We will send you your flight reservation as soon as you book your trip. You can see times and routes on the itinerary. It is important to check your name for spelling mistakes. The name on the reservation must be exactly as in your passport. If you have any comments on the itinerary or find mistakes in the names, please contact us immediately.
Today, there are only electronic airline tickets (e-tickets), so you do not receive a physical ticket for use at the airport check-in. When you check in at the airport, you use your passport and a booking reference. The booking reference is on your itinerary.
Once you have purchased a tour through us, you will receive our service letter before your departure. The service letter contains important information about online check-in, what to do in the event of a delay, our agreed guidelines for tips, etc. In addition, you will find important telephone numbers for our local agents as well as our emergency telephone number.
So it is important that you print out the service letter and bring it with you.

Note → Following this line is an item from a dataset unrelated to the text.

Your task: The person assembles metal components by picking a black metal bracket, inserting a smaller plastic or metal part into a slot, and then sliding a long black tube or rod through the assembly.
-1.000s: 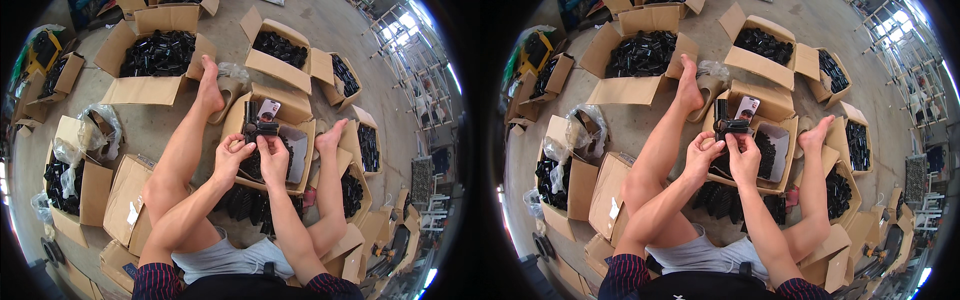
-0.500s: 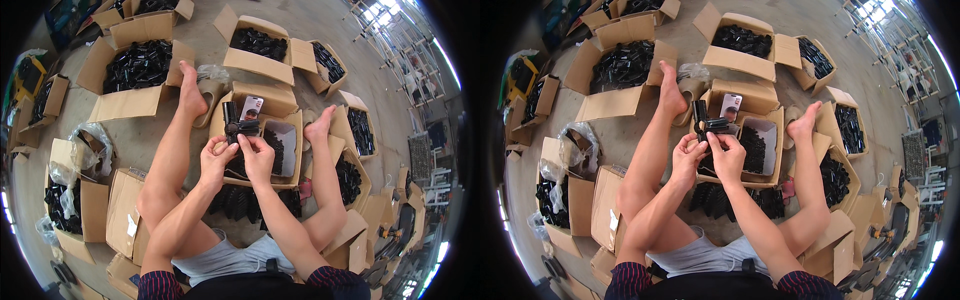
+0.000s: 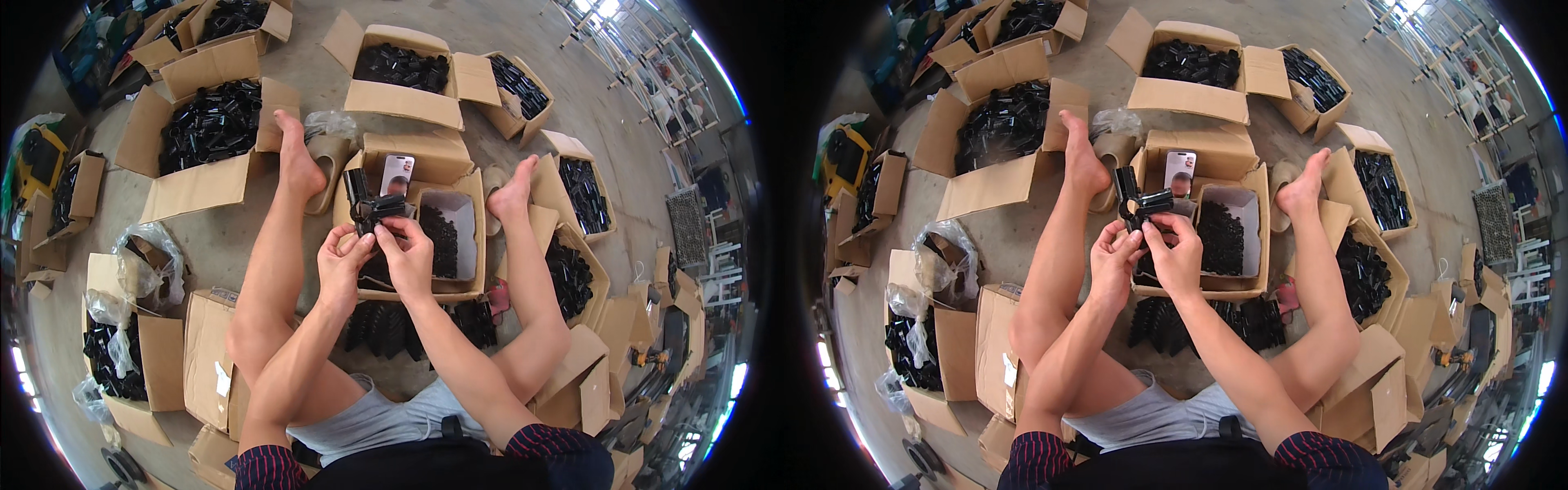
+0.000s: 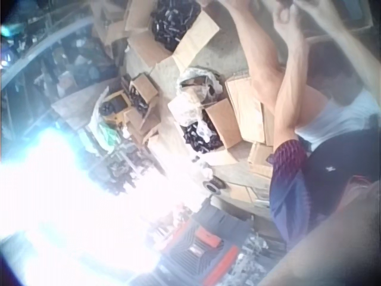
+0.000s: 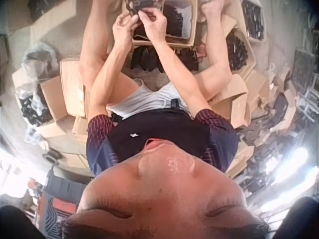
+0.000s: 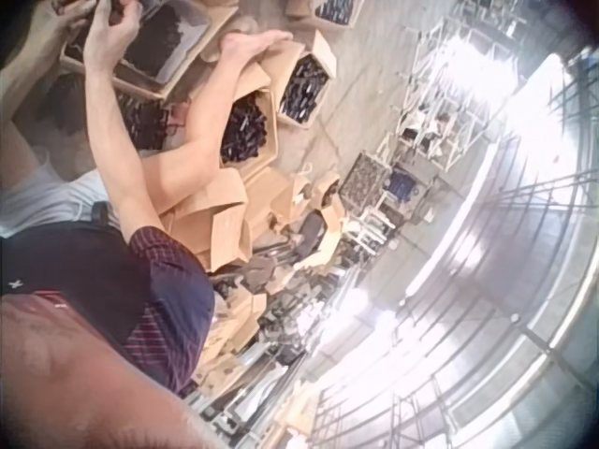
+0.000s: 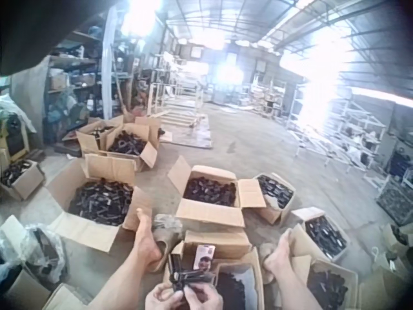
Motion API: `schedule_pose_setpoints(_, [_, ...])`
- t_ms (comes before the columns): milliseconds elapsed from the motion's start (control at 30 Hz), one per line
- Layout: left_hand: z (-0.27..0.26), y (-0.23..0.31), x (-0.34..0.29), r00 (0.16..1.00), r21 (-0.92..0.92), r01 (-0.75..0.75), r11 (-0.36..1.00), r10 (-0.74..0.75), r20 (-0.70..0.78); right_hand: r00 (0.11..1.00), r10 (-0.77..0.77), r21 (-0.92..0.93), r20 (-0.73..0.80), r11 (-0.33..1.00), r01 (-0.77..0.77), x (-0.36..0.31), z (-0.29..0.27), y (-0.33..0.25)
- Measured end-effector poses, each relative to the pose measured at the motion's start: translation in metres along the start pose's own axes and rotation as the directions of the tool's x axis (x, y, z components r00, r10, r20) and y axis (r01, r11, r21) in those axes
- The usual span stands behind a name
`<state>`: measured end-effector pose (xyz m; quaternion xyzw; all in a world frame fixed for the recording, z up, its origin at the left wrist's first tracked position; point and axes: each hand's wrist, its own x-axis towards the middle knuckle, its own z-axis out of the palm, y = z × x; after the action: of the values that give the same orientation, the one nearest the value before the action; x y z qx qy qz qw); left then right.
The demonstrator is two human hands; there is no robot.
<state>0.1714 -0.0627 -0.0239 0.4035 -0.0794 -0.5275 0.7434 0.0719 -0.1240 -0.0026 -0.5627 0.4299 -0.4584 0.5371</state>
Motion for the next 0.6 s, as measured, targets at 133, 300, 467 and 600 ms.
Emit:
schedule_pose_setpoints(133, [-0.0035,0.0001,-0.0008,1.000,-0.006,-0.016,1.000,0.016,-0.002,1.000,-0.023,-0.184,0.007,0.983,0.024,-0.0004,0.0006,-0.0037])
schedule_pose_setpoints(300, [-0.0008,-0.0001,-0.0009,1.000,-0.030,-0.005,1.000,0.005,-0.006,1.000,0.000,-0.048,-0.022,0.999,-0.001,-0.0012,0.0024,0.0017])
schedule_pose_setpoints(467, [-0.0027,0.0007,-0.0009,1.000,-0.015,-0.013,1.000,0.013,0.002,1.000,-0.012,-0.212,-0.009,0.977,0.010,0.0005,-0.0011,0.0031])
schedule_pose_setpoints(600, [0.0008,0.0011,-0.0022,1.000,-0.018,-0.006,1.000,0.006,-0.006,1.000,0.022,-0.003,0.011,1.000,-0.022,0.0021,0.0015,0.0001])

We recommend that you make a seat reservation on the plane. Many airlines also offer to upgrade reserved tickets for seats with extra space and comfort, e.g. Economy Comfort at KLM and Premium Voyageur at Air France. You can do this through the airline’s website. Most airlines have a point in the menu called “manage my booking”. Please note that many airlines require payment for seat reservation, so you should have your credit/debit card to hand when you get started.
Unfortunately, rules differ as to when seat reservation is opened. We recommend that you try to make a seat reservation as early as possible and you will then know when you can make a seat reservation if it cannot be done right away. It is very common for seat reservation to be opened between 72 and 24 hours before departure.
We work with many different airlines to Brazil, so there may be variations in the amount of luggage you are allowed to bring with you as both checked luggage and hand luggage. Check the information about this on your airline ticket, and contact us if you have any questions.
You and your travel companion should pack your luggage so that you can both make so without one item of luggage if the other is lost or delayed. While it is unlikely to happen, the problem may arise. If it does, it may take a few days before your luggage is delivered to the hotel where you are staying.
So make sure to carry all your important, indispensable items in your hand luggage: passport, visa, plane tickets, insurance papers, credit card(s), cash, prescriptions, information about any special medical conditions you may have along with essential medicine, allergy medicine, treatments for sudden stomach problems (such as Imodium) and pain killers (Panodil and/or Ipren, for example). You should also carry your camera, binoculars and other valuables in your hand luggage.
You may find yourself sitting in a draught from the air conditioning in the plane, so make sure to pack a warm jumper or jacket in your hand luggage.
On arrival at the different airports in Brazil, you will be met by our local representative who will be waiting for you in the arrival hall with a sign bearing your name. You will be driven to the airport again on departure. You will be informed of your pick-up time when you arrive in Brazil.